Cross-Tier Risk

Knowledge layers get more useful when they link across tiers — personal context informs team work, team decisions inform app-scoped deployments. The risk of linking is not that a link exists; it is that the link permits reads in a direction that shouldn't exist.

The directional asymmetry

Three tiers, three sensitivity profiles, three different blast radiuses if compromised.

The personal tier holds the most fine-grained, least reviewed content — half-formed opinions, private observations about colleagues, draft reasoning, personal financial or health notes. Compromise of one person's personal tier is bounded to that person; the content is not typically referenced by other systems.

The team tier holds consolidated institutional knowledge — customer context, strategic decisions, internal playbooks. Compromise of the team tier has organisational blast radius: a determined insider with access to the team tier holds the equivalent of the company's memory.

The app-scoped tier holds end-user content — customer conversations, product data, deployment-specific facts. Compromise of app-scoped has external-party exposure: the organisation becomes responsible for its customers' data, not only its own.

These blast radiuses are different. The control that matters when tiers link is therefore the direction of the read.

The default position

Personal reads team. Team does not read personal.

The reasoning: a team-tier compromise that could pivot into every user's personal tier would turn a bounded incident into a catastrophic one — every employee's private notes, observations, and draft thinking exposed through a single breach of the team system. The asymmetry is justified because the failure modes are asymmetric. Reading from personal into team, by contrast, is the kind of motion that compounds knowledge without creating new attack paths: a user can pull their own personal reasoning into a team concept, and the team concept inherits its author's judgement, not the person's full personal store.

Explicit promotion is the only team-direction flow. When personal content has to surface in the team tier, the user deliberately promotes it — with awareness, with authorship marked. There is no silent copy, no background sync. The principle that enforces this is hybrid-authorship: content in each tier has a knowable provenance, and cross-tier writes require a human decision.

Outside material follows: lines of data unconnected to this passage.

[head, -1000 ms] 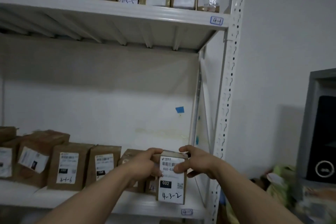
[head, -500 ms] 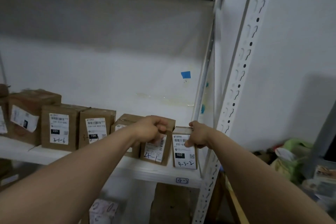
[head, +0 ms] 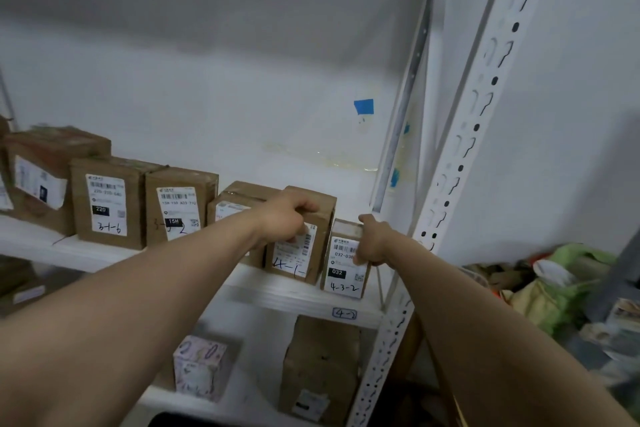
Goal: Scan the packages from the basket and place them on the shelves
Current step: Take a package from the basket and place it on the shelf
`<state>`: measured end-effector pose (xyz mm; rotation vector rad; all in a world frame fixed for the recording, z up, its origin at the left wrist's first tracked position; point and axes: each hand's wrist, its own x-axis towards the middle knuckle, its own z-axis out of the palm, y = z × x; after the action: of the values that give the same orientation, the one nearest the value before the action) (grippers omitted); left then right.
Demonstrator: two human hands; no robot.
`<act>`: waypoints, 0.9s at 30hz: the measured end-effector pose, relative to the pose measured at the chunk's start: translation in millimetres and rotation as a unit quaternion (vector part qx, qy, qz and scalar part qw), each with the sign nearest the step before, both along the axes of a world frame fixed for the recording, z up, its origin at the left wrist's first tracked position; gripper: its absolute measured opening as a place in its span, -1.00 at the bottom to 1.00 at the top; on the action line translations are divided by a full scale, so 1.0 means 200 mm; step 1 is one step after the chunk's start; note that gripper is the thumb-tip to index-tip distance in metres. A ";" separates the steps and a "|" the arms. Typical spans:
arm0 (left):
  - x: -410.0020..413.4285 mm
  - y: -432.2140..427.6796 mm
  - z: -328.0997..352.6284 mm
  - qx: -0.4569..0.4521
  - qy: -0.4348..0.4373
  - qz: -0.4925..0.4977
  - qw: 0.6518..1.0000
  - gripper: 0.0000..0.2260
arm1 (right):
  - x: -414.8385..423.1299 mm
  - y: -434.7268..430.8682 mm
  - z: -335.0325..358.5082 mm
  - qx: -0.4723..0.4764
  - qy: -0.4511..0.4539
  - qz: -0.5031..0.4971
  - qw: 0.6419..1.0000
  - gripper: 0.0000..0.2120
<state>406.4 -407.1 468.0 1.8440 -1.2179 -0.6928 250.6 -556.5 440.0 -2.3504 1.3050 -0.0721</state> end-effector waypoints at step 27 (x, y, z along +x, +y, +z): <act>-0.09 0.48 -0.22 0.009 0.053 -0.013 0.998 -0.75 | -0.08 0.50 -0.05 -0.185 -0.082 -0.013 0.979 -0.70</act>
<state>388.6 -311.7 424.0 1.7862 -1.1719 -0.8088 233.9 -455.5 429.8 -2.5623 1.3335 -0.5504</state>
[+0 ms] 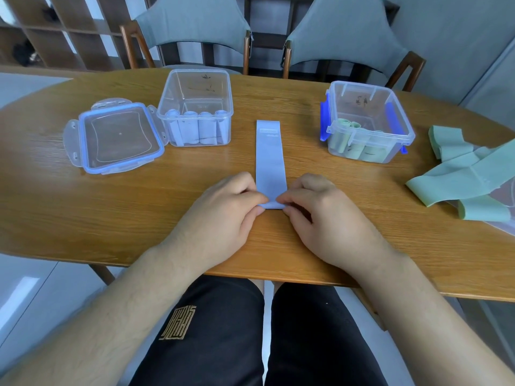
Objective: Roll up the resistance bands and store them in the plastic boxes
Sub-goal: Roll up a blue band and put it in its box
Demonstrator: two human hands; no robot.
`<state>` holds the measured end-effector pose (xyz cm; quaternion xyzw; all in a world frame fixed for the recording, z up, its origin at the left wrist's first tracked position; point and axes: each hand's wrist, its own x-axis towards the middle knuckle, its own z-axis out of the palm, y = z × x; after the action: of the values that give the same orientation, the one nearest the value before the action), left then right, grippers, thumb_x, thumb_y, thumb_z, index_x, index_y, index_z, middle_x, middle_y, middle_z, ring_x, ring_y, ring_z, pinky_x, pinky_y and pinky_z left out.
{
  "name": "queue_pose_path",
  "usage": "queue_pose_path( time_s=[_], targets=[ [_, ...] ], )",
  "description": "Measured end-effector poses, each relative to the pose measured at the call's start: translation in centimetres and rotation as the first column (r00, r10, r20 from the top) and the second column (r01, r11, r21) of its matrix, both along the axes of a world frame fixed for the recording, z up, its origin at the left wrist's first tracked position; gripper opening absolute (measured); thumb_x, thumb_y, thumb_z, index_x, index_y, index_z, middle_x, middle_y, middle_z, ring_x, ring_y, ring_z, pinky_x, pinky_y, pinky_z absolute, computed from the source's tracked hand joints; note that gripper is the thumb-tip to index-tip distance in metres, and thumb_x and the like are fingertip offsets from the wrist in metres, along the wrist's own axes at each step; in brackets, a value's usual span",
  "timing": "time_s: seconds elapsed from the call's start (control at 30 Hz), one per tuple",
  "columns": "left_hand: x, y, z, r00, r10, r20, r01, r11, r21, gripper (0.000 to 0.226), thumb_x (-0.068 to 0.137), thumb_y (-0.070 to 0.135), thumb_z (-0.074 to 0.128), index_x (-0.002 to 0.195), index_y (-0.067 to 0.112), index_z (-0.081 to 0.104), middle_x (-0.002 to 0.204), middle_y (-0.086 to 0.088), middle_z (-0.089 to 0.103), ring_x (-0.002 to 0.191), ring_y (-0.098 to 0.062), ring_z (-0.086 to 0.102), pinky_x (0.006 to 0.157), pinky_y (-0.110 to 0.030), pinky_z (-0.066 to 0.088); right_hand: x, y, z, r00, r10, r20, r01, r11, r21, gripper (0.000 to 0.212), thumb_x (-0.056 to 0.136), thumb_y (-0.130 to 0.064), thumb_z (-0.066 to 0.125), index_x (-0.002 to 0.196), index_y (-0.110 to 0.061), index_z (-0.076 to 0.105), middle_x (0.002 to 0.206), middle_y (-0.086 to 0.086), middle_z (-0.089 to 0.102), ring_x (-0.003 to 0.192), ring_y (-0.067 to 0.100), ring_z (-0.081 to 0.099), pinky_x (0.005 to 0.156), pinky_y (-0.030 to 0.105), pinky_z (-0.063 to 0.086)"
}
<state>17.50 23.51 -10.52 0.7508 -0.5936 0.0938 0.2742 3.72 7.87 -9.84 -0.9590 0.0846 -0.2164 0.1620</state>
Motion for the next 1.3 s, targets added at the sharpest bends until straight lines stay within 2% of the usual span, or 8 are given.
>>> queue_pose_path(
  time_s=[0.17,0.33,0.5,0.6,0.73,0.97,1.13,1.3],
  targets=[
    [0.4,-0.4,0.6,1.0,0.017,0.02,-0.017,1.0,0.003,0.013,0.098,0.018,0.059,0.104,0.017,0.071,0.089,0.006,0.061,0.087,-0.017,0.057,0.079,-0.039,0.05,0.6,-0.5,0.3,1.0,0.014,0.01,-0.014,1.0,-0.002,0.014,0.094,-0.007,0.061,0.101,-0.014,0.072,0.096,-0.002,0.066,0.096,0.017,0.06,0.086,0.024,0.045],
    [0.8,-0.7,0.6,0.999,0.022,-0.023,-0.022,1.0,0.021,0.016,0.097,0.02,0.061,0.106,0.014,0.073,0.1,0.007,0.057,0.096,-0.012,0.054,0.088,-0.028,0.046,1.0,-0.1,-0.1,0.995,-0.056,0.078,0.058,0.998,-0.013,0.016,0.092,-0.002,0.062,0.1,-0.008,0.075,0.101,0.005,0.058,0.093,0.021,0.058,0.083,0.025,0.046],
    [1.1,-1.5,0.7,0.995,0.05,-0.084,-0.047,0.998,0.035,0.018,0.1,0.016,0.057,0.108,0.014,0.073,0.093,0.003,0.058,0.091,-0.015,0.053,0.079,-0.031,0.046,1.7,-0.2,0.2,0.997,-0.055,0.051,0.056,0.998,-0.005,0.018,0.094,-0.004,0.059,0.105,-0.011,0.071,0.099,0.004,0.068,0.094,0.024,0.064,0.079,0.039,0.053],
    [1.2,-1.5,0.7,0.996,0.046,-0.081,-0.043,0.998,0.034,0.015,0.1,0.016,0.054,0.103,0.016,0.069,0.094,0.005,0.059,0.093,-0.013,0.053,0.082,-0.031,0.046,1.4,-0.4,0.2,0.999,-0.031,0.012,0.031,0.999,-0.016,0.013,0.092,-0.011,0.062,0.102,-0.013,0.07,0.098,-0.001,0.067,0.095,0.02,0.061,0.082,0.032,0.051],
    [1.4,-1.6,0.6,0.995,0.057,-0.087,-0.055,0.998,0.028,0.014,0.096,0.021,0.063,0.106,0.016,0.071,0.102,0.007,0.055,0.098,-0.009,0.051,0.088,-0.022,0.043,1.7,-0.6,-0.1,0.997,-0.064,0.043,0.065,0.998,-0.025,0.016,0.09,-0.005,0.066,0.103,-0.011,0.074,0.103,0.003,0.06,0.099,0.019,0.056,0.085,0.023,0.043],
    [2.4,-2.6,0.8,0.996,0.061,-0.07,-0.06,0.998,0.014,0.012,0.098,0.017,0.059,0.102,0.016,0.07,0.094,0.006,0.062,0.093,-0.017,0.058,0.08,-0.038,0.05,3.2,-1.4,1.0,0.998,-0.059,0.003,0.059,0.998,0.018,0.019,0.091,-0.006,0.058,0.1,-0.015,0.071,0.097,-0.001,0.069,0.094,0.02,0.062,0.08,0.036,0.052],
    [3.1,-3.0,0.6,0.996,0.055,-0.071,-0.052,0.998,0.037,0.018,0.094,0.025,0.065,0.107,0.014,0.072,0.104,0.007,0.056,0.101,-0.011,0.052,0.091,-0.026,0.044,3.4,-1.8,0.4,0.998,-0.068,0.002,0.068,0.998,-0.002,0.021,0.087,-0.005,0.065,0.105,-0.01,0.074,0.103,0.001,0.061,0.1,0.019,0.057,0.087,0.023,0.044],
    [4.3,-3.9,0.8,0.994,0.03,-0.105,-0.022,0.997,0.078,0.021,0.096,0.023,0.064,0.113,0.016,0.073,0.096,0.006,0.055,0.092,-0.011,0.054,0.084,-0.03,0.047,4.3,-2.6,0.9,0.996,-0.086,-0.028,0.086,0.996,0.022,0.019,0.091,-0.012,0.065,0.108,-0.015,0.072,0.102,0.0,0.066,0.096,0.02,0.06,0.083,0.033,0.05]
  ],
)
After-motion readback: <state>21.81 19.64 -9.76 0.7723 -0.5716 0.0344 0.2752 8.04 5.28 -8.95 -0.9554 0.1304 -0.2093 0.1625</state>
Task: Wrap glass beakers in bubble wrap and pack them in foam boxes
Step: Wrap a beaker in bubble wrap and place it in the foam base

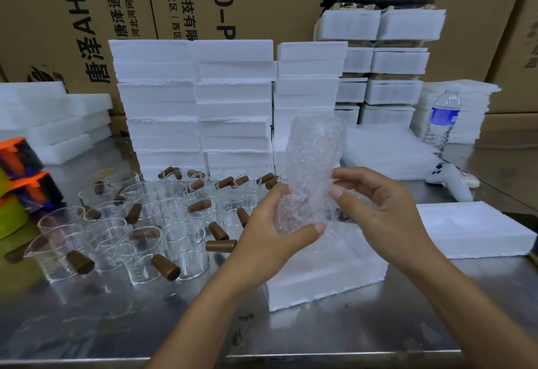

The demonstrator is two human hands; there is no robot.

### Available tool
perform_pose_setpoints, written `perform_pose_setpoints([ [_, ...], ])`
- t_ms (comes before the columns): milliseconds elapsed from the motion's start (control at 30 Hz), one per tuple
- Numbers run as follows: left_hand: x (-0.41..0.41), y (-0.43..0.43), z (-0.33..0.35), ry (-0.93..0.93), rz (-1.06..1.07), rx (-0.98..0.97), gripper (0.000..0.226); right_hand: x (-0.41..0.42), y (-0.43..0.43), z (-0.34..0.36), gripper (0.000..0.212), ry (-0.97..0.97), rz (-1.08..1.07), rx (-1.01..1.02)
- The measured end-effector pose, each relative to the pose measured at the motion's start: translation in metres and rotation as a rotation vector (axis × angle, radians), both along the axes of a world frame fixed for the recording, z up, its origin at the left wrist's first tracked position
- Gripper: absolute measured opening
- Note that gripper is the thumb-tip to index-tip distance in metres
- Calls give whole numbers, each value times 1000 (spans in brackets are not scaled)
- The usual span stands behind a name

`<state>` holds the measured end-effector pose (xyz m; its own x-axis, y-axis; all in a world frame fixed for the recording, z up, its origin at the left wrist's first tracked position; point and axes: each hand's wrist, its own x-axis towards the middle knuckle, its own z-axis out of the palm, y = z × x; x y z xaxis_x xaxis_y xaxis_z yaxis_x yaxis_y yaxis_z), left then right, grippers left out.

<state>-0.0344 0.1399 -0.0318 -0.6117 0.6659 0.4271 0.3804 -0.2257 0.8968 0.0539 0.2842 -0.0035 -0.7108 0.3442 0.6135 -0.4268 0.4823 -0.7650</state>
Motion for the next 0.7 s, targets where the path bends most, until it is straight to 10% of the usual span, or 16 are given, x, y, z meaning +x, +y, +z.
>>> perform_pose_setpoints([
  [567,-1,-2,3,81,20,52,46,-3,-8,-1,25,-67,-39,434],
  [700,-3,1,7,93,29,58,45,-7,-5,-2,60,-109,-81,441],
])
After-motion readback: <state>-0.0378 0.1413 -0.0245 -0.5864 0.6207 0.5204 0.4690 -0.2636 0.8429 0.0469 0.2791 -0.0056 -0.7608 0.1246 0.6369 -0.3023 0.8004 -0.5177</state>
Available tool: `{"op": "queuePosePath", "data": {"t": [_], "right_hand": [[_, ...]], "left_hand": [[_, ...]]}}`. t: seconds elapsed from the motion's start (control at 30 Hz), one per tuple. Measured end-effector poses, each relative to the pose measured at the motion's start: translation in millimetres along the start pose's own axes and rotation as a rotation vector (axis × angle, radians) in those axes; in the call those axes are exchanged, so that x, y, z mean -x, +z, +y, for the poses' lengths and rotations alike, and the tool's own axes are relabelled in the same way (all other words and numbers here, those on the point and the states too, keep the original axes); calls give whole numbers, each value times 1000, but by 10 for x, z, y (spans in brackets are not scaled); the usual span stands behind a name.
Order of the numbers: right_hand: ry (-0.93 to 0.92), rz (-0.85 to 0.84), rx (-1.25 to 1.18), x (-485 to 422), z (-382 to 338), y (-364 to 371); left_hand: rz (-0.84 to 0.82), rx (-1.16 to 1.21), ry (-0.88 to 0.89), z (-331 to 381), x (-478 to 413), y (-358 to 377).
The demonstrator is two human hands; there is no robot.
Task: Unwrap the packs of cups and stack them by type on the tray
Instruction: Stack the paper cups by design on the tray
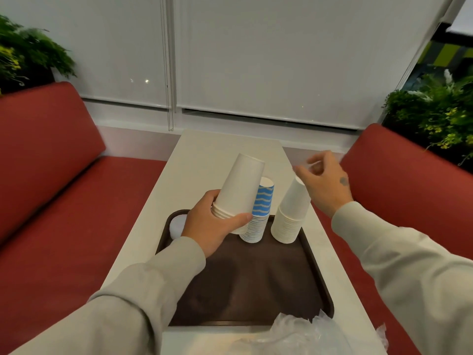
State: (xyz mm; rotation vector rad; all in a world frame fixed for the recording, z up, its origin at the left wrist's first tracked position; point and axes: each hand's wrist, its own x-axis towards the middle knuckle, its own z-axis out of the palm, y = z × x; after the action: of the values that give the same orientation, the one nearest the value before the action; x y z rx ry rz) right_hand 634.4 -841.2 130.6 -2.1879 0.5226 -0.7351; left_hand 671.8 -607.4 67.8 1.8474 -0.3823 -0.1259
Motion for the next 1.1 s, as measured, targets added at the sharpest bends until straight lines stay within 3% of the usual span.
{"op": "queuePosePath", "data": {"t": [0.13,0.27,0.53,1.1], "right_hand": [[85,-502,-45,233,-246,125],[157,-694,-143,471,-348,309],[147,-598,-280,570,-359,532],[125,-447,-322,340,-331,315]], "left_hand": [[3,14,7,82,49,25],[-12,6,30,162,81,13],[-40,-69,50,166,114,-73],[-61,-76,33,75,136,-104]]}}
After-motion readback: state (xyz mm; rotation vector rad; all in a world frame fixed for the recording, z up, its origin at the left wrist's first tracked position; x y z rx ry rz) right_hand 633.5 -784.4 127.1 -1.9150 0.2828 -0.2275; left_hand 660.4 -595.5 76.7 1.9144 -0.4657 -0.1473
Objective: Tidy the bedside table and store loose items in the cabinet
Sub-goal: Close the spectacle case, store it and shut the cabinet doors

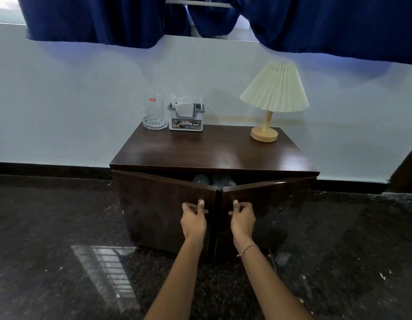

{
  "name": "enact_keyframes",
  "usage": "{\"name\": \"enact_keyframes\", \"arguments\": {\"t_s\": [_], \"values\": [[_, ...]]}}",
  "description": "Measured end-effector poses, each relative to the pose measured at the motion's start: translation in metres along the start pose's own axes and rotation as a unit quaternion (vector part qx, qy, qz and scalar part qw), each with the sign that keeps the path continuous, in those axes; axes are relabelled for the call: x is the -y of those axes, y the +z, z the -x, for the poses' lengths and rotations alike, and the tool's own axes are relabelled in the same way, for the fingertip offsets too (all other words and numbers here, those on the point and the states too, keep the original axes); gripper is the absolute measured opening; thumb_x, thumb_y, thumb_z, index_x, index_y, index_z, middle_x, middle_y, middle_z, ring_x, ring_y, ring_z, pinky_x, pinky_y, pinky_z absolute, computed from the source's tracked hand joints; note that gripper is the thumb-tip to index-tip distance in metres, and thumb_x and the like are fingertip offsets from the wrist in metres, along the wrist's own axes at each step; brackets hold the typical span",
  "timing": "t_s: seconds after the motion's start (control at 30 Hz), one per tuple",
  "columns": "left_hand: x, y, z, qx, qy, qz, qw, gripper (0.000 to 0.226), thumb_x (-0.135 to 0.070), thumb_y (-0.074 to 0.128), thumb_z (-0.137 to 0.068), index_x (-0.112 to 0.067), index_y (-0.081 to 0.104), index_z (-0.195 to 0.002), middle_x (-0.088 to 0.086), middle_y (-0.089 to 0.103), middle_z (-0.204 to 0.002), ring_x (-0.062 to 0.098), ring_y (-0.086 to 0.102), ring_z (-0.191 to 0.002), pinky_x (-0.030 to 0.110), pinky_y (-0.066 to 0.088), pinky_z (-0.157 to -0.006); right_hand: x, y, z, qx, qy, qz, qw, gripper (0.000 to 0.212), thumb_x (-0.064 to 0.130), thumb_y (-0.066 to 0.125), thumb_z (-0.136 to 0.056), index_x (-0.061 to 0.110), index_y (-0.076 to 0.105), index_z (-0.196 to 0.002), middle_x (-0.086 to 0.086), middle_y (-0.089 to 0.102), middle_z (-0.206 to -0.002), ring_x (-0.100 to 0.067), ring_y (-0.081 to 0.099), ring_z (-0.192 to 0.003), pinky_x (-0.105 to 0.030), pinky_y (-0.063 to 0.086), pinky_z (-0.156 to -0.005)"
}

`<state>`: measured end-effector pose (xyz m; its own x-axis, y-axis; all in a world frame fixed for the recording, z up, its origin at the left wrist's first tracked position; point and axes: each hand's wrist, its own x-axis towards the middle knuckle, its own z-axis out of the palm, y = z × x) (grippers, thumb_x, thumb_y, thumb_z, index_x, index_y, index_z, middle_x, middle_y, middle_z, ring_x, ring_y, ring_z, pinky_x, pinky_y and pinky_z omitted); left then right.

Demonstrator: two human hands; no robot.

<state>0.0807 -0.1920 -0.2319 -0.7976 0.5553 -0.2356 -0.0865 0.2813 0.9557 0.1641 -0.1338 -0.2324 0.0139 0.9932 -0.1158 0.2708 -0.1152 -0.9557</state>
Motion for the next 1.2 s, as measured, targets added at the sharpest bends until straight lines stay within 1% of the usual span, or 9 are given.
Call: {"name": "enact_keyframes", "arguments": {"t_s": [0.07,0.13,0.23,0.3,0.4,0.5,0.7,0.87,1.2], "values": [[0.002,0.002,-0.002,0.011,0.024,0.002,1.0,0.027,-0.039,0.046,-0.095,-0.013,0.054,-0.092,0.005,0.071,-0.095,0.012,0.055,-0.078,0.027,0.035,-0.072,-0.001,-0.003,-0.003,0.013,0.021,-0.037,0.999,0.028,0.032,0.049,-0.093,0.008,0.056,-0.105,-0.009,0.068,-0.098,-0.017,0.06,-0.092,-0.03,0.045,-0.079],[0.002,0.001,-0.005,0.019,0.023,0.022,0.999,0.03,-0.039,0.047,-0.095,-0.013,0.062,-0.089,0.002,0.07,-0.092,0.013,0.058,-0.084,0.026,0.037,-0.074,-0.003,-0.008,-0.005,0.033,0.029,-0.056,0.998,0.029,0.034,0.052,-0.092,0.009,0.06,-0.104,-0.007,0.07,-0.096,-0.016,0.059,-0.094,-0.032,0.042,-0.088],[0.0,0.0,-0.015,0.045,-0.002,0.043,0.998,0.028,-0.038,0.051,-0.093,-0.015,0.067,-0.088,-0.004,0.068,-0.085,0.011,0.058,-0.085,0.029,0.043,-0.074,-0.006,-0.01,-0.009,0.065,-0.001,-0.019,0.998,0.018,0.029,0.056,-0.09,0.014,0.062,-0.098,-0.008,0.069,-0.102,-0.017,0.06,-0.1,-0.028,0.04,-0.088],[0.0,0.001,-0.024,0.069,-0.006,0.04,0.997,0.021,-0.036,0.053,-0.092,-0.023,0.066,-0.082,-0.008,0.068,-0.081,0.016,0.061,-0.092,0.039,0.047,-0.084,-0.005,-0.01,-0.013,0.082,-0.03,0.013,0.996,0.004,0.021,0.059,-0.089,0.018,0.061,-0.086,-0.01,0.066,-0.109,-0.018,0.059,-0.103,-0.024,0.039,-0.087],[-0.002,0.003,-0.031,0.093,-0.004,0.049,0.994,0.017,-0.028,0.055,-0.093,-0.026,0.065,-0.079,-0.008,0.068,-0.08,0.019,0.06,-0.1,0.039,0.045,-0.089,-0.004,-0.007,-0.024,0.092,-0.05,0.042,0.994,0.013,0.016,0.061,-0.088,0.019,0.06,-0.076,-0.011,0.066,-0.107,-0.015,0.058,-0.1,-0.021,0.038,-0.086],[-0.005,0.005,-0.039,0.102,-0.014,0.071,0.992,0.015,-0.024,0.056,-0.092,-0.018,0.068,-0.085,-0.006,0.067,-0.08,0.016,0.058,-0.096,0.037,0.043,-0.091,-0.004,-0.001,-0.036,0.098,-0.049,0.053,0.993,0.012,0.019,0.062,-0.087,0.009,0.068,-0.088,-0.009,0.067,-0.105,-0.012,0.058,-0.098,-0.021,0.038,-0.086],[-0.008,0.013,-0.049,0.086,-0.011,0.108,0.99,0.015,-0.02,0.058,-0.091,-0.011,0.07,-0.094,0.002,0.069,-0.089,0.012,0.059,-0.094,0.034,0.043,-0.094,-0.004,0.011,-0.051,0.063,-0.065,0.041,0.995,0.02,0.021,0.068,-0.083,0.007,0.07,-0.097,-0.007,0.069,-0.098,-0.015,0.064,-0.093,-0.022,0.047,-0.082],[-0.008,0.016,-0.057,0.063,-0.028,0.12,0.99,0.013,-0.023,0.066,-0.085,-0.025,0.067,-0.072,0.006,0.073,-0.096,0.018,0.063,-0.102,0.033,0.047,-0.095,-0.002,0.014,-0.056,0.047,-0.077,0.038,0.995,0.019,0.021,0.07,-0.081,0.006,0.071,-0.092,-0.007,0.066,-0.097,-0.019,0.065,-0.091,-0.035,0.053,-0.09],[-0.006,0.016,-0.065,0.042,-0.057,0.16,0.984,0.005,-0.018,0.073,-0.078,-0.016,0.069,-0.076,0.009,0.072,-0.094,0.019,0.065,-0.096,0.033,0.049,-0.096,-0.002,0.018,-0.063,0.066,-0.073,0.027,0.995,0.02,0.023,0.07,-0.08,0.007,0.07,-0.093,-0.006,0.065,-0.098,-0.018,0.064,-0.093,-0.038,0.053,-0.092]]}}
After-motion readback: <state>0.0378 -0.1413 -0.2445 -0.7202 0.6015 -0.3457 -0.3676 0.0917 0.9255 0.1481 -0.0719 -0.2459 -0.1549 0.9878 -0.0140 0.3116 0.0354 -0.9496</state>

For app-scoped the pattern is stricter still. App-scoped does not read team by default; team reads app-scoped on explicit authorisation only. This is because app-scoped is where customer-facing data lives, and a team-side compromise should not translate into a customer-side exposure.

Worked example

In the team KMS, the MCP interface is where cross-tier intent becomes enforceable. An MCP token carries a scope — which tier, which role, which agents are permitted — and the allowlist determines what the token can reach. A personal agent can query the team tier through an appropriately-scoped token; the team tier has no token that grants it read access into any user's personal tier by default. If a team-scale agent needs a user's personal input, the user's agent writes it into the team tier explicitly. The read never happens the other way around.

The same pattern plays out at the boundary of two connected entities post-acquisition. When a second organisation's systems are brought onto the same knowledge layer, the sensible default is that staff of one entity do not automatically see the other entity's customer records, financial data, or operational detail. Executives see both; department leads see their own entity; specific cross-entity access is granted case-by-case as integration progresses. This prevents the common post-acquisition failure where "everyone can suddenly see everything" creates a compliance incident before the integration team has drawn the new boundaries.

Caveats

The directional rule has a genuine tension with contradiction detection. If personal and team tiers hold conflicting claims about the same entity — a team concept says a customer's contract value is X, a personal note says X was renegotiated to Y — the correct behaviour is to flag the contradiction. But contradiction detection requires one side of the flag to see the other side's claim, at least at the level of the claim's existence.

The mitigation I ship is partial: contradictions are detected by the personal tier's agent reading against the team tier, not the other way around. The team tier is told "a personal note has flagged a contradiction" without being told what the personal claim is. The user decides whether to surface the substance, explicitly, into the team layer.

This is close-enough for most uses. For deployments where contradiction detection at the team side is structurally required — regulated reporting, audit-driven environments — the right pattern is not to relax the directional rule but to move the contradictable claim into the team tier explicitly in the first place. The directional rule is a shape of system, not a workaround for one.